There were three sections in the question paper with no negative marking. The students were free to decide the sequence of sections as well. The three sections were timed viz., 60 mins for Quantitative skills, 38 mins for Logical Reasoning and 22 mins for Language skills.
With 120 questions to be solved in 120 minutes, the overall essence of the exam was to solve the questions quickly and without getting stuck with any of them. Those who have solved T.I.M.E.’s NMAT mocks would stand to benefit in the actual exam.
Out of 48 questions in the Quantitative Skills section, majority of the questions were based on problem solving. Few questions were based on data sufficiency as well. The questions were from diverse areas in quant like Arithmetic, Numbers, Geometry, P&C, Probability, Logarithms, Quadratic Equations, etc. However, bulk of the questions were from Arithmetic – Percentages, Time & Work, Ratio & Proportion, Profit & Loss, etc. There were 2 to 3 sets on Data Interpretation, each set with 4 questions (different number of sets for different students). The sets were with moderately lengthier calculations.
An attempt of about 31 to 33 questions with about 85-90% accuracy can be considered a good number of attempts in this section.
The questions were based on the usual question type of Data arrangement, Coding-decoding, Comparison, Input/output, Deductions, Critical reasoning, Blood relationship, Sequence, Venn diagram, Direction sense, etc. However, this time around, the questions on critical reasoning gained weightage. The questions were mostly easy-moderate.
An attempt of 33-35 with about 85-90 % accuracy can be considered as a good attempt in this section.
The test comprised the following questions:
- Spotting error in sentence - 3 questions
- Fill in the blanks in sentence with prepositions - 3 questions
- Analogies - 4 questions
- Set of words to fill blanks in a set of sentences – 3 questions
- Synonym - 4 questions
- Para jumbles - 3 questions
- Cloze - 4 questions
- Reading Comprehension - 8 questions
- Test difficulty level was moderate as in some questions, the answer boiled down to two close choices and there was no time to second-guess endlessly. Time constraint added to stress levels. Any score above 25 could be considered good.

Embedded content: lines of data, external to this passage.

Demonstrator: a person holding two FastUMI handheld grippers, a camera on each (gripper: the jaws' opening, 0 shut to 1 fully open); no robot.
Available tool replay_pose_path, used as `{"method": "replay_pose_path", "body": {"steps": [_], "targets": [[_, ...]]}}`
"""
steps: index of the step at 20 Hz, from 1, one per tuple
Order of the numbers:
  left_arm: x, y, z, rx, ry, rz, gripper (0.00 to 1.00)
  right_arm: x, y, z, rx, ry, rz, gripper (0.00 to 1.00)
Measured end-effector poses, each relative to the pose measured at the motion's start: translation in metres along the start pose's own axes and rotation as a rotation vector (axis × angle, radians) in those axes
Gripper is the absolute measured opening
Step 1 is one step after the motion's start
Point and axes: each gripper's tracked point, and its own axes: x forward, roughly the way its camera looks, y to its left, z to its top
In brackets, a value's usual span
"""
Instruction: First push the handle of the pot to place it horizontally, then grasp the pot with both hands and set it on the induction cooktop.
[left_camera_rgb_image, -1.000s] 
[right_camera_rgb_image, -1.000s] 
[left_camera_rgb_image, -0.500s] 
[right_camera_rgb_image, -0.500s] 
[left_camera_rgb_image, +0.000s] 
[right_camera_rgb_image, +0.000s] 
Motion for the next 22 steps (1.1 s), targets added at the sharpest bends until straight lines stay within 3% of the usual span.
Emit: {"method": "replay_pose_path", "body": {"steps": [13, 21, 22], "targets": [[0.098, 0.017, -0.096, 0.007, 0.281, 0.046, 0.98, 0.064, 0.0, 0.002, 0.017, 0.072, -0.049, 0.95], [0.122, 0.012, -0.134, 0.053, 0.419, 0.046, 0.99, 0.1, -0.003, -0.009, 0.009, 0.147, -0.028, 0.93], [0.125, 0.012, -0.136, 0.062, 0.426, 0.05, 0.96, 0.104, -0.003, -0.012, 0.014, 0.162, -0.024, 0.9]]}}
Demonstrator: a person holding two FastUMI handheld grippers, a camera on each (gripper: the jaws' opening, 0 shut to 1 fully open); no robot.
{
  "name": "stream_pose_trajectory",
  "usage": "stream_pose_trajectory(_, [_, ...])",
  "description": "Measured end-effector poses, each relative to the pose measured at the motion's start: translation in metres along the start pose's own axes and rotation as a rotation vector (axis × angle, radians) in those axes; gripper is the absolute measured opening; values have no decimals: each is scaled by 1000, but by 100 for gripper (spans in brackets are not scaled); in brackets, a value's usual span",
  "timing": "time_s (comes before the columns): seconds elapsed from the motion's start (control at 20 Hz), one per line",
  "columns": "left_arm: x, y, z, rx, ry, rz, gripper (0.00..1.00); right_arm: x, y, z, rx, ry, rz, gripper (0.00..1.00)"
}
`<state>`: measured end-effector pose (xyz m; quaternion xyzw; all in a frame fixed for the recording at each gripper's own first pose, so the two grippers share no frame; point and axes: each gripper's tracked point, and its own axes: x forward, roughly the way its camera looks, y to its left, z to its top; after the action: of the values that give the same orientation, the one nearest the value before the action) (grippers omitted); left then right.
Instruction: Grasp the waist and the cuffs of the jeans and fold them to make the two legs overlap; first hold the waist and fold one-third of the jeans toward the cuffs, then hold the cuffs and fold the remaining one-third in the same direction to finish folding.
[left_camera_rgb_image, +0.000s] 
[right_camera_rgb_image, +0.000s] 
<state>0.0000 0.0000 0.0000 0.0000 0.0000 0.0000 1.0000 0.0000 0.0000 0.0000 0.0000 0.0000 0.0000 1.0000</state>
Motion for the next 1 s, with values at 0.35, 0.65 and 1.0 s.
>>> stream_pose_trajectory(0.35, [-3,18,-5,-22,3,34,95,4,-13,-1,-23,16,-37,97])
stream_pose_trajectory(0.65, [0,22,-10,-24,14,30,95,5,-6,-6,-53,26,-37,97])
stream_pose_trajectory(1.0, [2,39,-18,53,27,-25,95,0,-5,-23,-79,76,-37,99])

- Spotting error in sentence - Very difficult.
- Almost all these questions seemed correct at first glance, which may be the case.
- Fill in the blanks in sentence with prepositions - Very easy, must attempt fast and work with choices.
- Analogies – Doable but choices were confusing.
- Set of words to fill blanks in sentences – Easy, must work with the choices to save time.
- Synonyms – Description of a word e.g. what does parturition refer to? Not easy.
- Para jumbles - All the questions were easy – one on a forgettable rock show, and one on a pilot being late due to a traffic jam. Must work quickly with answer choices to save time.
- Cloze - A passage on the short-sightedness of a British governor. Words tested were not easy and required some mastery of the nuances of vocabulary.
- Reading Comprehension - There were two passages, one on vehicular pollution, and the other one on the importance of teaching moral science and ethics to school children. There were two close choices for most questions, and with time ticking away, one had to make a quick decision on which answer to mark. Passages were long and time-consuming.